Introduction to Field Operating

If you’ve been paying attention for the last ten or so years, you know that portable operating is one of the fastest growing areas in amateur radio. Even a cursory search will yield a ton of videos, photos, and pages dedicated to the topic: POTA, field day, SOTA, winter field day, IOTA, RaDAR, oh my!

Information Overload

However, what is odd is that many operators who have an interest in portable operating have tremendous difficulty getting started. Why is it that?

If anything, I would think that having so much information available would make it easy to get started. On the contrary, I think the extreme abundance of information is itself part of the problem. Depending on which source a ham views he or she will get completely different advice and be left confused.

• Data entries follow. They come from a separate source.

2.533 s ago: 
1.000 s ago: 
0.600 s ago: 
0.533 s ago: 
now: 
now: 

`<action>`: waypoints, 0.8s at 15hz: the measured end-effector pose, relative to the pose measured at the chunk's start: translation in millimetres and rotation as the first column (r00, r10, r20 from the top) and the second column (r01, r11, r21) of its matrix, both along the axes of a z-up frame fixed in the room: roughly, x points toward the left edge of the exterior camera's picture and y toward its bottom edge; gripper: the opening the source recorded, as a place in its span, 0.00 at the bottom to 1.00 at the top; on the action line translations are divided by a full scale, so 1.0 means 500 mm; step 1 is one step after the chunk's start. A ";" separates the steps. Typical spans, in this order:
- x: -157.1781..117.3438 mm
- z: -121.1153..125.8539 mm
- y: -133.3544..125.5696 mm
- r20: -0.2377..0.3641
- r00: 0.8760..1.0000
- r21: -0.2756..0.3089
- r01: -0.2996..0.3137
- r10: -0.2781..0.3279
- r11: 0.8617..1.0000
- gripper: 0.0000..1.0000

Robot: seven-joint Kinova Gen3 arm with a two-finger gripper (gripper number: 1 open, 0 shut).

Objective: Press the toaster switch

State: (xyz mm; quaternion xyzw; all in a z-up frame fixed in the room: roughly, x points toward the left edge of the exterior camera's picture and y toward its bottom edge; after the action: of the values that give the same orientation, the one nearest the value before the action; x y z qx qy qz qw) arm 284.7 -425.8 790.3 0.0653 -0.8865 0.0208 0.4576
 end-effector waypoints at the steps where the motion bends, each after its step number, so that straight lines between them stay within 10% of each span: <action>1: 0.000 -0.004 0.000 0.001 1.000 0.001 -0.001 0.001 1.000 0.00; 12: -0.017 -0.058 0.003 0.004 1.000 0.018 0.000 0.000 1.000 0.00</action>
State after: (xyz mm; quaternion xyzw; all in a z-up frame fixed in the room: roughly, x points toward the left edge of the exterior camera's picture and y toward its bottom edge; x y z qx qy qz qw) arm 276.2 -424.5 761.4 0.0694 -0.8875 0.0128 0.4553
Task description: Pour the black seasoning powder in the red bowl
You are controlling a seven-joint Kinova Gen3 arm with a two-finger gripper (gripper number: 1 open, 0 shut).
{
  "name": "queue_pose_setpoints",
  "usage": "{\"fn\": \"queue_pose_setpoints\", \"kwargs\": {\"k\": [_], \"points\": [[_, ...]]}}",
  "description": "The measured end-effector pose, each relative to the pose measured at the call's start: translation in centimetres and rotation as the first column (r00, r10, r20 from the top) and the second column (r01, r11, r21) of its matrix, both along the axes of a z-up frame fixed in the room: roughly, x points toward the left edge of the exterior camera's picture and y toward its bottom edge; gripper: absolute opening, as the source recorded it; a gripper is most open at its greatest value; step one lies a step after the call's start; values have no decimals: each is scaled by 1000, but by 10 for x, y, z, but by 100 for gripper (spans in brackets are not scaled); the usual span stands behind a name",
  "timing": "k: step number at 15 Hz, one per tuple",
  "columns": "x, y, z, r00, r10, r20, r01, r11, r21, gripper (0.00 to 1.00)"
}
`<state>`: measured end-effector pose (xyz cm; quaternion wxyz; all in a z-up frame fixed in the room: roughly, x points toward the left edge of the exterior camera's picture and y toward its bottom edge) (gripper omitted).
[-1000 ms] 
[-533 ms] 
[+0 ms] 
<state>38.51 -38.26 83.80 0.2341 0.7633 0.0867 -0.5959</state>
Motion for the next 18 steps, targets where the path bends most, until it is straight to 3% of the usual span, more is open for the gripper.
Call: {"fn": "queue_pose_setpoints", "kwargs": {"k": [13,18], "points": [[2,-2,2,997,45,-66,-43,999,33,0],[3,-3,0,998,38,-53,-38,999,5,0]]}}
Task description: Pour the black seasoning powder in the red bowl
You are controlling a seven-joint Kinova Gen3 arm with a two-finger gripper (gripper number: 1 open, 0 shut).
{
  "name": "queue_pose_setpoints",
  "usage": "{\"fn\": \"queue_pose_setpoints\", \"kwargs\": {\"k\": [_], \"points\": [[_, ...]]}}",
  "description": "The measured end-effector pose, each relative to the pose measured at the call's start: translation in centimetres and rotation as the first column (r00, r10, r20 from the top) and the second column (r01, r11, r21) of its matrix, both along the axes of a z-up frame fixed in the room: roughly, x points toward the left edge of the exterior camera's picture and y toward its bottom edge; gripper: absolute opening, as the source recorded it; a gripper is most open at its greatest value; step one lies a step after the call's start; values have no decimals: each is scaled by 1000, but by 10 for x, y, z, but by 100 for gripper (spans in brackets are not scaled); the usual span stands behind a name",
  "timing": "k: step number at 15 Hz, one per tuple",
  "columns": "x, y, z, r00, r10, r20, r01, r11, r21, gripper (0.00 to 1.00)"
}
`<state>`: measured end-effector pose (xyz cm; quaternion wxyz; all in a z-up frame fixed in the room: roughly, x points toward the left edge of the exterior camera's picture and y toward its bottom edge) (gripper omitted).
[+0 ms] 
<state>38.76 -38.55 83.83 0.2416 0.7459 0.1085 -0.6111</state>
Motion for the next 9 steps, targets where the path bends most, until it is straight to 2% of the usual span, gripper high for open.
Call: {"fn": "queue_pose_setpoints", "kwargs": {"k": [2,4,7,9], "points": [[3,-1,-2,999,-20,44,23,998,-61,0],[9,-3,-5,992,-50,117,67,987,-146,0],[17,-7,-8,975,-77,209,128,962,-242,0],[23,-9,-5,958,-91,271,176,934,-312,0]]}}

MFJ loaded vertical antenna with manual clip for changing the antenna's inductive loading.
Experienced hams often forget that what is simple to us is confusing for new operators. Field operating has to be taught SIMPLY, in manageable pieces.

Consider antennas: one source says dipoles are the only way, another says only end-fed antennas will work, and yet another says that there’s no such thing as an end fed! Confusing enough? Contradictory enough? Frustrating enough?

What if we went about this differently, and broke down field operating into simple pieces that used gear any new ham would already have, without all the jargon, hype, and “my way is the right way” nonsense?

Or even better, what if we taught new operators how to do field operating using basic equipment that a new operator might already have, and and taught using down to earth language that a new operator could grasp?

Wouldn’t that be nice?

A better approach

The dirty little secret of field operating is that you can get started with whatever gear you already have. It’s all just radios, antennas, and electrons, so don’t overthink it, and don’t let the “experts” tell you that what you have won’t work.

If you have a handheld radio and a rubber duck antenna, you’re ready! If you have more than that then you’re already ahead of the game.

Take a moment and round up whatever radio gear you have. It doesn’t matter if it’s a big pile or a small pile, just so long as you have your stuff. Now, see that hardware? That’s what you need to do field operating.

Use what you’ve got!

Four lessons

In the pages below I have taken the “five watts and a wire” approach to getting started in the field, whether your interests are SOTA, POTA, Field Day, or something else.

Each page provides succinct guidance and a “use what you’ve got” approach to getting on the air.

I’m here to tell you that the ham who goes out with an Ht and some guts is going to have more fun and make more contacts than the one who has $1,000 in gear and doesn’t go out because he’s been convinced that he needs $1,001 worth of gear.

Start simple, use what you’ve got, and just have fun!